Vecuronium or suxamethonium for rapid sequence intubation: which is better?

C Martin, J J Bonneru, J P Brun, J Albanese, F Gouin, C Martin, J J Bonneru, J P Brun, J Albanese, F Gouin

Abstract

The effects of suxamethonium, and of vecuronium given after three subparalyzing (priming) doses, on the time of onset of neuromuscular blockade and on the resultant intubating conditions were compared. This study involved five groups of 10 patients (ASA class I or II) who were premedicated with flunitrazepam 0.015 mg kg-1 i.m. Anaesthesia was induced with thiopentone 6 mg kg-1 and fentanyl 0.003 mg kg-1. In groups 2, 3 and 4 the patients were given a priming dose of vecuronium 0.01, 0.015 and 0.02 mg kg-1, respectively. Three minutes later the intubating dose of vecuronium was given: 0.1 mg kg-1 (group 1), 0.09 mg kg-1 (group 2), 0.085 mg kg-1 (group 3), 0.08 mg kg-1 (group 4). When the electromyographic response was 95% of control, the trachea was intubated.
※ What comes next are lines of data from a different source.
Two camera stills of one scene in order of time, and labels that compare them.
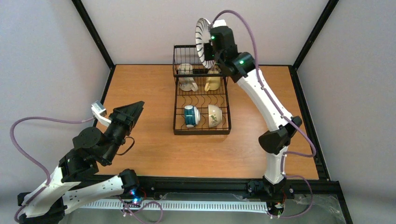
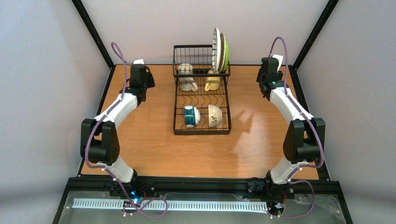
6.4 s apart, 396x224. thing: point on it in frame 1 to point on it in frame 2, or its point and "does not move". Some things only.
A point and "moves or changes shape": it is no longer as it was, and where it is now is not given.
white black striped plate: (202, 36) moves or changes shape
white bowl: (215, 115) does not move
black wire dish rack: (201, 96) does not move
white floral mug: (187, 84) does not move
In groups 2, 3 and 4, the onset time was significantly decreased compared with group 1. Increasing the priming dose from 0.01 mg kg-1 did not offer any advantage. The duration of blockade (time from the intubating dose to 15% recovery) was not significantly increased with any priming dose. In group 5, the trachea was intubated after suxamethonium 1.5 mg kg-1. Mean onset time, which was significantly shorter than in the other groups, was half that of the groups that received a priming dose. Intubation conditions were better in group 5 than in the other groups (P less than 0.01).